Noble was released on parole after spending seven years of his life incarcerated for cannabis. Cooper was granted clemency by former President Trump, also after spending seven years in prison.
Despite their newly regained freedom, neither Cooper nor Noble will ever get back the time they lost.
While incarcerated, their skills were underutilized, their children got older, life carried on without their participation, and cannabis – the substance at the root of their convictions – became a quasi-legal, multibillion-dollar industry.
Take inventory of the heaviness and frustration you feel in response to that. Then use that energy to support social equity initiatives in your community.
Social equity in cannabis is designed to assist the communities most harmed by the criminalization of cannabis – the BIPOC men, women, and children targeted by the war on drugs because of their skin color and economic status.
Supporting social equity can be as involved as starting, joining, or funding a grassroots movement advocating for cannabis legalization and social equity.
Or it can be as simple as purchasing a pre-roll with a mission behind it.
On July 13, Curaleaf, Bernard Noble, and Fab 5 Freddy (creator of cannabis documentary, Grass Is Greener) will release a two-pack pre-roll containing roughly the same amount of cannabis that landed Noble a 13-year prison sentence. A portion of the proceeds will go to the local community’s social equity initiatives, including assistance for returning citizens.
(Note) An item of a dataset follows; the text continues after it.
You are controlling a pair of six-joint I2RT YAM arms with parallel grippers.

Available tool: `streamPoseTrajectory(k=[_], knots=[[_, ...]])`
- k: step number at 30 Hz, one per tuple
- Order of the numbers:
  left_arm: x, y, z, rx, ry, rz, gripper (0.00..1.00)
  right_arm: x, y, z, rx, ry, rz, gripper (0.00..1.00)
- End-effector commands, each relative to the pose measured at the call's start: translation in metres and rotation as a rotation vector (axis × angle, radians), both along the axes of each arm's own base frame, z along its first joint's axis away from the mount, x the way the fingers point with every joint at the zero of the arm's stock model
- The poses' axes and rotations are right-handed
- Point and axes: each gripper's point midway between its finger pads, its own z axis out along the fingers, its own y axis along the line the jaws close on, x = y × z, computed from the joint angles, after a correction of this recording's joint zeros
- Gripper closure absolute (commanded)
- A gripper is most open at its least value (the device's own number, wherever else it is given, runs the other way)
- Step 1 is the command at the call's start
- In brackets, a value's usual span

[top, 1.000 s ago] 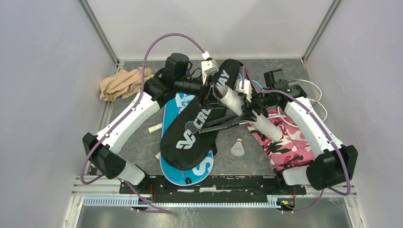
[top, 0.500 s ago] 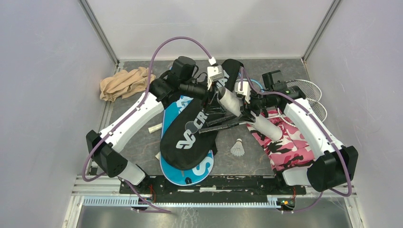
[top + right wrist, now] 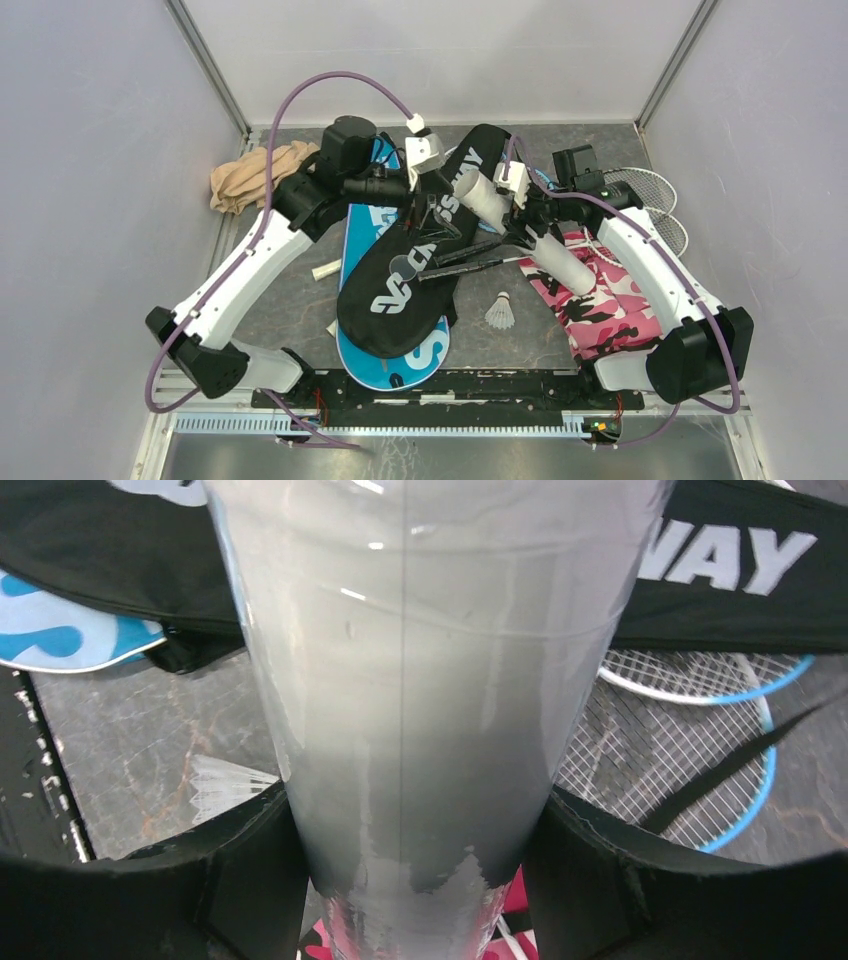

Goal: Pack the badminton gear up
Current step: Place the shuttlecock at the shuttle tube, then pick up the shuttlecock at the center of the board.

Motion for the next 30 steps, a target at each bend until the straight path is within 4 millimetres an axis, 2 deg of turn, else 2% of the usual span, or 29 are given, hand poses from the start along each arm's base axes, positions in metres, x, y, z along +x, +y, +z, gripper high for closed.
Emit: streamPoseTrajectory(k=[1,5,10,16,21,30], knots=[[0.006,0.01,0.008,0.005,-0.13,0.032,0.0,0.034,-0.012,0.018,-0.012,-0.077,-0.169,0.92],[-0.002,0.003,-0.031,0.088,-0.159,-0.017,0.0,0.056,-0.025,0.024,-0.034,-0.081,-0.305,0.93],[-0.026,-0.017,-0.1,0.24,-0.225,-0.076,0.02,0.077,-0.048,0.029,-0.053,-0.081,-0.453,0.94],[-0.039,-0.048,-0.166,0.338,-0.264,-0.092,0.07,0.082,-0.058,0.021,-0.054,-0.051,-0.501,0.94],[-0.039,-0.074,-0.205,0.374,-0.34,-0.028,0.08,0.078,-0.061,0.014,-0.069,-0.04,-0.503,0.94],[-0.034,-0.108,-0.252,0.392,-0.412,0.054,0.1,0.075,-0.061,0.008,-0.071,-0.02,-0.492,0.94]])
This partnership represents Curaleaf’s commitment to social equity brands. It also presents cannabis consumers with an opportunity to build social equity into a regular, practical part of their lives.
Consumer demands shape industry. When consumers use their influence to demand social equity, they benefit those at the center of the drug war’s harms.
Collins, Worsley, Cooper, and Noble are all victims of cannabis prohibition, a disease that steals years of people’s lives.
Patients who could benefit from cannabis medicine lose time to needless suffering. Targets of cannabis criminalization (mostly people of color in poor neighborhoods) lose time to the criminal justice system.
These losses are preventable, and it isn’t difficult to learn how to prevent them.
That’s because the root of cannabis prohibition is misinformation, an ailment that the abundance of high-quality, free, public information about cannabis can treat immediately.
Awareness of cannabis prohibition’s harms brings a type of knowledge-based “herd immunity” that can protect those most vulnerable to anti-cannabis propaganda and systemic racism: the sick and the politically and socially marginalized.
When we protect the most vulnerable people in our communities from cannabis prohibition, everyone is safer for it.